#### [WORK TASK]
In the listing below, locate the line containing "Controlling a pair" and the line containing "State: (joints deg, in". Output both of them and every line between, exactly as written, and nothing more.

#### [INFORMATION SUPPLIED]
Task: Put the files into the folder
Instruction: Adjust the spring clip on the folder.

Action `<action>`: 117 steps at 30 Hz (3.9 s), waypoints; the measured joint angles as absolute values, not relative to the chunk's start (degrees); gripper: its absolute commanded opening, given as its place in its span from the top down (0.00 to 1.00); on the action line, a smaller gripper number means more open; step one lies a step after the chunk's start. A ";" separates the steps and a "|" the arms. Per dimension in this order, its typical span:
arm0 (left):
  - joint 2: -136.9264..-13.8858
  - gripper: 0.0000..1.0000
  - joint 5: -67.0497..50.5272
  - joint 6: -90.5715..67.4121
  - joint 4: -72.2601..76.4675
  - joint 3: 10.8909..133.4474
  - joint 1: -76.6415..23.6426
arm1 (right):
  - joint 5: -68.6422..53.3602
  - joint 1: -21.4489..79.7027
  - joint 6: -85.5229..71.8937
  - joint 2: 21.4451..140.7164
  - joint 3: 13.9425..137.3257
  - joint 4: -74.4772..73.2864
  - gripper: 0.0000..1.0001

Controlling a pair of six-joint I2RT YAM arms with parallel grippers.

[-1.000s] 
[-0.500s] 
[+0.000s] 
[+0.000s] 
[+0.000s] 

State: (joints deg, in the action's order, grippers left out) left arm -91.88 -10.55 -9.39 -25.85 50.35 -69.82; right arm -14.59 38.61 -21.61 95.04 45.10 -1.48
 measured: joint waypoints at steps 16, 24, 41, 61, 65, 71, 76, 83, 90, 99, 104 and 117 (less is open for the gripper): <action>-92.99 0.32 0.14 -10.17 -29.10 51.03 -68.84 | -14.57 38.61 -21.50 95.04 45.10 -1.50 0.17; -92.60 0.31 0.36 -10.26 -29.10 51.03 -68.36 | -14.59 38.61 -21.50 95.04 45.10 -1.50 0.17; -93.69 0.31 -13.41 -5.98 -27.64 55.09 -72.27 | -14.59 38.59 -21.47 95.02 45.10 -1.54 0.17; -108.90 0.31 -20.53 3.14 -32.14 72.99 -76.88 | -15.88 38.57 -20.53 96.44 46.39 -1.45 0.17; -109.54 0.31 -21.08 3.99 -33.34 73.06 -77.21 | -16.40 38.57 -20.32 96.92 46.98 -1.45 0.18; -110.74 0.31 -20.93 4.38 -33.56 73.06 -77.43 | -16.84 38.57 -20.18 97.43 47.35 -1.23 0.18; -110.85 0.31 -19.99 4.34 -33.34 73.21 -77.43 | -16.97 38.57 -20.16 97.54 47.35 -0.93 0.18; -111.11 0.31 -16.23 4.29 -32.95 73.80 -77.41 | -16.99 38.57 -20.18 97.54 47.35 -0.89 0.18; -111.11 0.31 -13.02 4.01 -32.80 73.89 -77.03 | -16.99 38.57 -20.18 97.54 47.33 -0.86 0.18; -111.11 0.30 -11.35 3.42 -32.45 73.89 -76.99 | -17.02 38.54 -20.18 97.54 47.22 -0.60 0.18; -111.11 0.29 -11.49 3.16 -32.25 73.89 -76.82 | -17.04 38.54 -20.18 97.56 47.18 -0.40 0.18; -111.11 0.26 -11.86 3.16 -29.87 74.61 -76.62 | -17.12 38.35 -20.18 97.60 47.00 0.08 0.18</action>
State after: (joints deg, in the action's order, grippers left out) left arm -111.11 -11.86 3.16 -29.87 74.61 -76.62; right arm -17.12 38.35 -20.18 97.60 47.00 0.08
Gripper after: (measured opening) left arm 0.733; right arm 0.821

#### [ANSWER TO THIS EXERCISE]
Controlling a pair of six-joint I2RT YAM arms with parallel grippers.

[-1.000s] 
[-0.500s] 
[+0.000s] 
[+0.000s] 
[+0.000s] 

State: (joints deg, in the action's order, grippers left out) left arm -91.88 -10.55 -9.39 -25.85 50.35 -69.82; right arm -14.59 38.61 -21.61 95.04 45.10 -1.48

That covers the exercise completely.